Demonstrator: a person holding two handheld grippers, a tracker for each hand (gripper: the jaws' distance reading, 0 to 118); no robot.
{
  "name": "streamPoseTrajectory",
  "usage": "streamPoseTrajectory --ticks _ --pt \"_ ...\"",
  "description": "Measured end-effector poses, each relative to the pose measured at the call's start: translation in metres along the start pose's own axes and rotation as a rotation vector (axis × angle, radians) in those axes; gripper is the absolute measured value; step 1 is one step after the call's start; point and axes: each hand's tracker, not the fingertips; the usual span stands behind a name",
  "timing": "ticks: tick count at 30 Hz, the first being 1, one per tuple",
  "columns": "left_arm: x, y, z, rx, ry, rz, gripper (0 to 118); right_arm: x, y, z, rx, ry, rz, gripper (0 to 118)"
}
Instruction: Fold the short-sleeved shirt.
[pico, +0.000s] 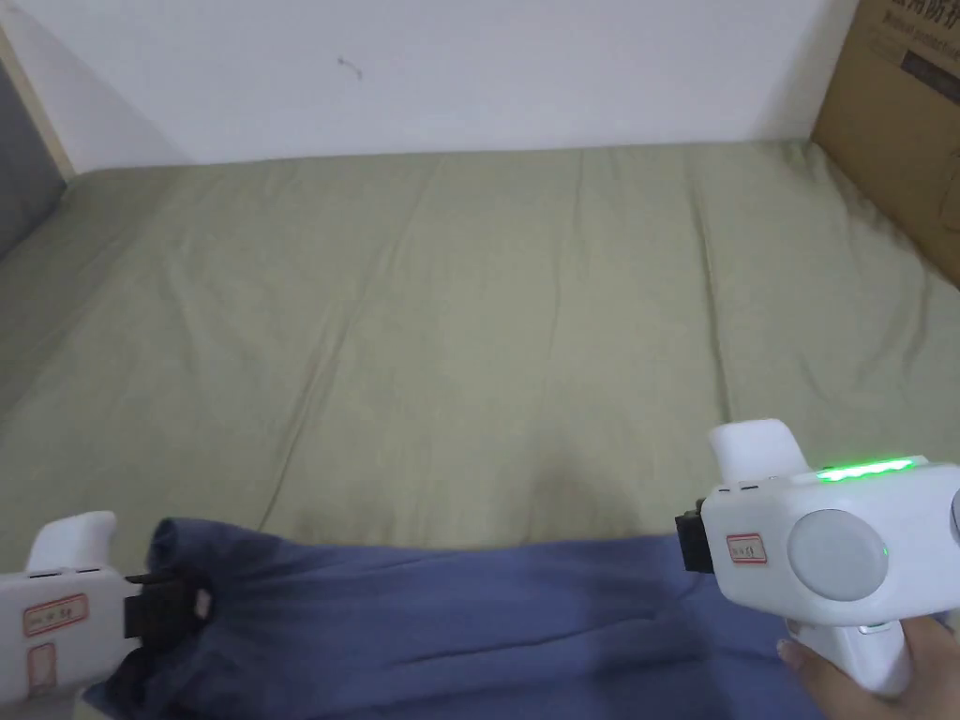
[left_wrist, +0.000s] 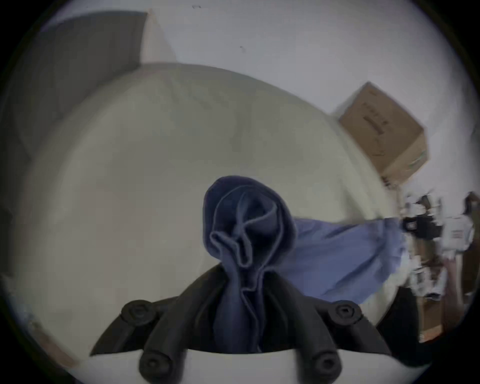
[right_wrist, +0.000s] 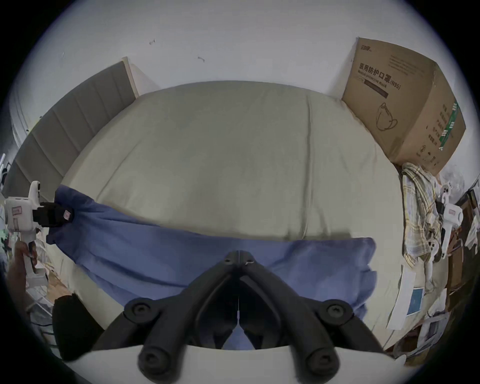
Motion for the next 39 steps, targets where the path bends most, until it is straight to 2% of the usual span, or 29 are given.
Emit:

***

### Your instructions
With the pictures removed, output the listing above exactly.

### Result of this task
Demonstrator: a person holding two handheld grippers, a tracker for each hand (gripper: the jaws' distance reading, 0 to 118); no robot.
{
  "name": "streamPoseTrajectory",
  "usage": "streamPoseTrajectory --ticks _ --pt \"_ ...\"",
  "description": "Measured end-effector poses, each relative to the pose measured at the call's start: translation in metres along the start pose's own axes and rotation as a rotation vector (axis × angle, radians) in those axes; gripper is the absolute measured value; step 1 is one step after the call's start; point and axes: each hand's tracker, not the fingertips; the usual span stands behind a name",
  "timing": "ticks: tick count at 30 Hz, the first being 1, one per tuple",
  "columns": "left_arm: x, y, z, rx, ry, rz, gripper (0 to 118); right_arm: x, y, z, rx, ry, rz, gripper (0 to 118)"
}
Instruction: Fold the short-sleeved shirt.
[pico, +0.000s] 
[left_wrist, +0.000s] 
[right_wrist, +0.000s] 
Motion for the next 39 steps, targets where the path bends most, until it is straight to 2% of the usual span, or 29 are given.
Emit:

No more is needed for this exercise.